Среди всех, кто гордо именуется художниками, концептуалисты - самые загадочные. Нигде еще в музеях искусства 20 века ваш покорный слуга не бывал так сильно озадачен, как в залах, посвященных conceptual art. Ну ладно Малевич, со своим черным квадратом рассуждал я, это все-таки какая-никакая, а картина. Но все эти повешенные на гвоздь куртки, писсуары и прочий "редимейд" - это разве искусство? Я тоже так могу! Захотев немного разобраться в этом вопросе, я выписал две книжки из серии “Библиотека московского концептуализма”.
Первый опус под названием “Каталог” представляет собой расшифровку аудиозаписей диалогов художника Ильи Кабакова и философа Михаила Эпштейна. С текстом последнего "Новое сектантство" я пару лет назад с большим удовольствием ознакомился и даже написал о нем небольшое эссе “Конструктор идеологий”. Собственно, разговор этих двух интеллектуалов - не совсем диалог, а разбитое на маленькие тематические главки одно огромное интервью. Говорит в основном Кабаков, о жизни своей в СССР, о творческом процессе, о своих работах, о Западе, о еврействе о вере в Бога и взаимоотношениях с матерью, об арт-рынке и своих комплексах и страхах. Может показаться что это обычные воспоминания, но не тут-то было. В этой книге огромное количество интереснейших мыслей, и читается она очень легко и интересно. Произведения Кабакова (будь то картина или инсталляция) им же комментируются и, более того, подаются в контексте его личной и творческой жизни в кругу неофициального московского искусства 60х-70х. Ничего не поделаешь: чтобы понимать подобное искусство, без серьезного умственного напряжения не обойтись никак. Более того, концептуалисты в суровые советские времена делали так: приходит например в мастерскую новый незнакомый большинству человек, а ему показывают какую-то хрень.
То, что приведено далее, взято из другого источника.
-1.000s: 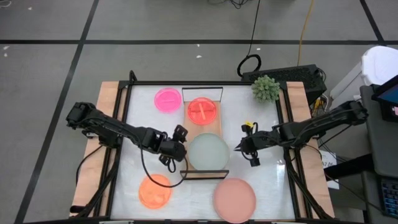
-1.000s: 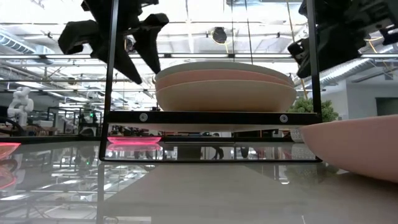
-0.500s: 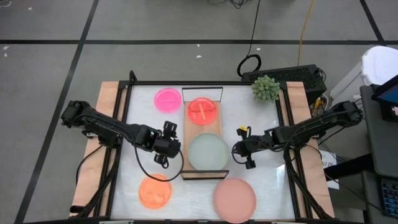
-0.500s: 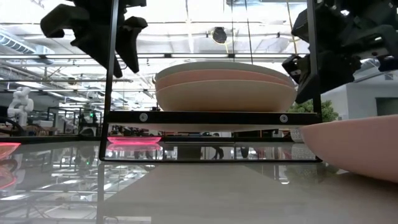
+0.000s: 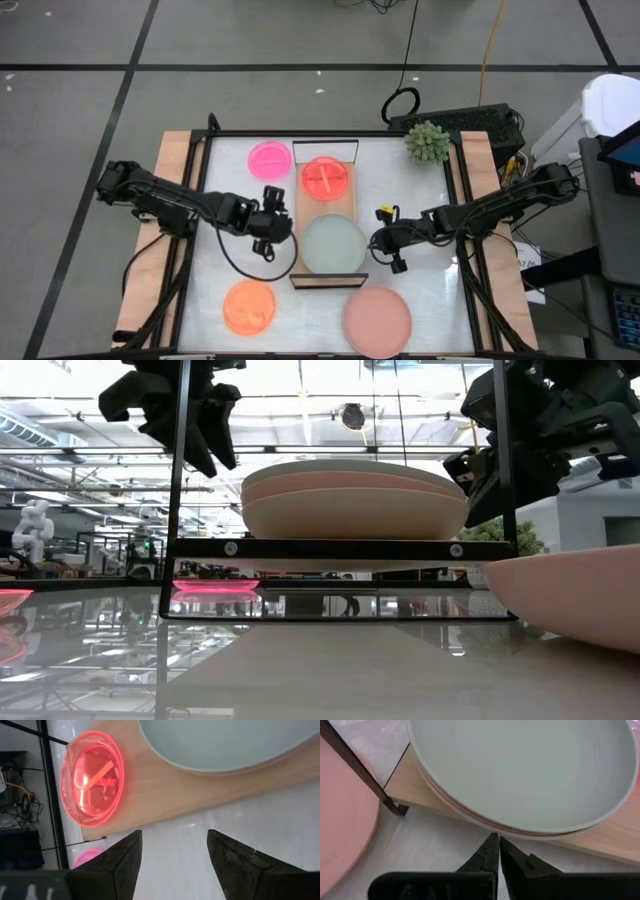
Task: Place and stack plates onto a shelf
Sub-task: Stack the gray plate on top of the pink plate on the shelf, then stack the pink plate on top of the gray plate on the shelf
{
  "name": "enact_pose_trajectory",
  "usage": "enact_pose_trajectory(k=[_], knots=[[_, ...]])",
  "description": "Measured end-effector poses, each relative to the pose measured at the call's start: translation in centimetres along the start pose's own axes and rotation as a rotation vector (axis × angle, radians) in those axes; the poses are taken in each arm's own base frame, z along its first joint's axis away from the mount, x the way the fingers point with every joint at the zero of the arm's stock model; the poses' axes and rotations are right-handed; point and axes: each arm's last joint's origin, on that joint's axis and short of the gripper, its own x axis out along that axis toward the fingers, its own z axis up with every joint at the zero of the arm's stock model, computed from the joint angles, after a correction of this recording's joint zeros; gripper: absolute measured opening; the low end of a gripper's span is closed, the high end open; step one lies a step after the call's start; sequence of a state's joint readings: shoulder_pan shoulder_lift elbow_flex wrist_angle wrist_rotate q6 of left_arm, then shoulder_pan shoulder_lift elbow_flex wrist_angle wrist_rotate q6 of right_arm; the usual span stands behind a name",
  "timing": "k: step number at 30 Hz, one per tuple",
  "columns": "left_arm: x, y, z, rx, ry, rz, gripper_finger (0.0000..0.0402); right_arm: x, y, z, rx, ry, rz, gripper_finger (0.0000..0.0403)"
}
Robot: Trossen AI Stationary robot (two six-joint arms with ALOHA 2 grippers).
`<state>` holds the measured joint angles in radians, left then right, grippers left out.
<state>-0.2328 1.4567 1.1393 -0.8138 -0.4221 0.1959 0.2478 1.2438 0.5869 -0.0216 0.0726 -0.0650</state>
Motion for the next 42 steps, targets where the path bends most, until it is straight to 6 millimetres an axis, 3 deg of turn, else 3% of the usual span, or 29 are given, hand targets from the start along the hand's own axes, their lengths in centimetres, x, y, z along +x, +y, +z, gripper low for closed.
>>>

Обьяснить “о чем кино”, в чем авторский замысел такого вот "непоймичего” считалось паролем, дающим доступ в круг избранных. Резюмирую: “Каталог” - прекрасное и на удивление несложное чтение, дающее базовые сведения об истории и судьбах московского концептуализма.
Ключевое слово в предыдущем абзаце - “несложное”. Потому что с первых абзацев “Диалогов” Кабакова со своим другом и непосредственным участником московской неофициальной тусовки, а ныне всемирно известным критиком и куратором Борисом Гройсом, становится понятно: уровень сложности совсем другой. Гройс не интервьюирует Кабакова, ему и так известно, где тот жил и как создавал свои работы. В этом ключевое отличие книги от “Каталога”: тут - настоящая беседа на равных, интеллектуальное пиршество, которое не оставит равнодушными ни одного ценителя таких текстов (как бы мало их ни было, увы). Гройс сам рефлектирует работы Кабакова, причем автор соглашается далеко не всегда, но то, как филигранно они ведут дискуссию, как находят выход из опасных полемических виражей в “нейтральные воды”, доставило мне глубочайшее удовольствие, поверьте на слово. Заметьте, я намеренно отвлекаюсь от обсуждаемых этими людьми предметов и тем: меня поражает их умение разговаривать друг с другом per se. Да, у многих есть старые, закадычные и весьма близкие друзья, с которыми мы общаемся на различные темы, но сравнить такое общение с общением Гройса и Кабакова просто невозможно. Подобный высший пилотаж интеллектуального общения практиковался и вторым поколением московских концептуалистов: группой “Медицинская герменевтика”, ярким представителем которой был Павел Пепперштейн. Медгерменевты считали беседу чуть ли не самостоятельным произведением искусства, и каждую такую беседу записывали на кассеты.
Илья Кабаков признается, что мотивацией к непрекращающемуся творчеству были как раз подобные постоянные разговоры в кругу своих. “Если я знаю, что в пятницу ко мне в мастерскую придет Боря, то надо подготовиться. Я обязательно сделаю что-то, какой-то объект, в отношении которого возникнет дискурс”. Вот так просто. А между тем, в этом и кроется вся суть концептуального искусства. Оно - повод для разговора, для диалога, для рефлексии. Сегодня зритель, который смотрит на такое искусство в пространстве музея, он не понимает, как правило, ничего. Отсюда и все его “ятожетакмогу”. Есть искусство, которое создается совсем не для зрителя и не для созерцания. Для того, чтобы пережить катарсис перед писсуаром Дюшама или на мусорной выставке Кабакова, надо быть сверх-Зрителем. Но не туда ли пытается вытянуть своего зрителя современное искусство?